→ WHAT YOU SHOULD DO
Where does the string "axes" appear in the material? Copy each line that holds it.

→ DATA SEGMENT

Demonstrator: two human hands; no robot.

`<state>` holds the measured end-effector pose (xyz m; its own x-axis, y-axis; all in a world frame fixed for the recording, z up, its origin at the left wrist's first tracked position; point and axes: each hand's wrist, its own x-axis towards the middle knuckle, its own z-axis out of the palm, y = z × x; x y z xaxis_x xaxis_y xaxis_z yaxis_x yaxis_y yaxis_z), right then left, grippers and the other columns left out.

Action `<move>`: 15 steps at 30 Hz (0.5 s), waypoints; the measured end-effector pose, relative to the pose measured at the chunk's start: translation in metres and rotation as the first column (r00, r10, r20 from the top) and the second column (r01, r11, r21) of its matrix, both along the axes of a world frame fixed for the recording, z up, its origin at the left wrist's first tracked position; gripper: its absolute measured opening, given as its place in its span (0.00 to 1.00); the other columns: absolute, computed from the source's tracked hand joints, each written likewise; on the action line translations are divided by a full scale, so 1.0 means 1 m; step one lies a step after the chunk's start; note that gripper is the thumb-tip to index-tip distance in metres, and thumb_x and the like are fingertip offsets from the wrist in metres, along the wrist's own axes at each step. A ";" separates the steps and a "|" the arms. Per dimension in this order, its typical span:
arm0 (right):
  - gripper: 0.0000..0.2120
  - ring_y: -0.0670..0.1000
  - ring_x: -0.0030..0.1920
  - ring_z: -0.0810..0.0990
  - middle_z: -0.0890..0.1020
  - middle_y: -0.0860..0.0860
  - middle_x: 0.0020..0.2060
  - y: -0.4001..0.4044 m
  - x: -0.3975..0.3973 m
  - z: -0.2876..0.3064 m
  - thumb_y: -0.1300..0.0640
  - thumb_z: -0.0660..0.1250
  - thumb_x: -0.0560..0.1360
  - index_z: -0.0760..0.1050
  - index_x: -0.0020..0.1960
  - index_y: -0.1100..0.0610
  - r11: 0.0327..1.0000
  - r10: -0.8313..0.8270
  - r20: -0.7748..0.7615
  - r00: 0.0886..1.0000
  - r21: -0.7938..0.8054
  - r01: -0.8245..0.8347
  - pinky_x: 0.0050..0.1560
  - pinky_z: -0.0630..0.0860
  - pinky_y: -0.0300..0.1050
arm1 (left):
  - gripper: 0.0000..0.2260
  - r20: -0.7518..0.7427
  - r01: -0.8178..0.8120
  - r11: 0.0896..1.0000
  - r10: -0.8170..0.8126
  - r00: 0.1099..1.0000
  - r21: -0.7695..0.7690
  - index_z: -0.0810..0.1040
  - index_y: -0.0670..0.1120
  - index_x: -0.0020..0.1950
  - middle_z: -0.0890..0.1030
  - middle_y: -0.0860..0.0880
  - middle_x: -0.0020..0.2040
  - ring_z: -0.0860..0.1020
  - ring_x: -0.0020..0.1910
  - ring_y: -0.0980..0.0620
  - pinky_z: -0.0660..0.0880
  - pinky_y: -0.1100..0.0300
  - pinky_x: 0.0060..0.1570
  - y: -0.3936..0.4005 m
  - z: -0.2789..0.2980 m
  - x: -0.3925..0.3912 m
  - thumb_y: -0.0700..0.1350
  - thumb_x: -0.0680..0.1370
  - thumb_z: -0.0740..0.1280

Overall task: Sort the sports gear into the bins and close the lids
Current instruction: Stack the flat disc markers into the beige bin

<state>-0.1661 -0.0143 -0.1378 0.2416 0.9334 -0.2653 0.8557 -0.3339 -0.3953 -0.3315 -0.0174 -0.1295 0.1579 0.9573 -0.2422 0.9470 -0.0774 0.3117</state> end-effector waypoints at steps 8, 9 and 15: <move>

→ WRITTEN RESPONSE
`<state>` holds the measured end-effector pose (xyz m; its own x-axis, y-axis; all in a world frame fixed for the recording, z up, its origin at the left wrist's first tracked position; point and axes: each hand's wrist, its own x-axis towards the middle knuckle, its own z-axis out of the palm, y = z × x; x y z xaxis_x xaxis_y xaxis_z yaxis_x yaxis_y yaxis_z), right then left, grippers and the other columns left out.
Action `<move>`: 15 steps at 30 Hz (0.5 s), waypoints; the measured end-effector pose, relative to the pose measured at the chunk's start: translation in metres and rotation as the first column (r00, r10, r20 from the top) and the second column (r01, r11, r21) of its matrix, both along the axes of a world frame fixed for the recording, z up, its origin at the left wrist's first tracked position; gripper: its absolute measured opening, given as its place in its span (0.00 to 1.00); the other columns: absolute, computed from the source's tracked hand joints, each written likewise; on the action line translations are divided by a full scale, so 1.0 means 1 m; step one lies a step after the chunk's start; note that gripper is the thumb-tip to index-tip distance in metres, and thumb_x and the like are fingertip offsets from the wrist in metres, along the wrist's own axes at each step. A ";" separates the steps and a "|" the arms. Per dimension in this order, its typical span:

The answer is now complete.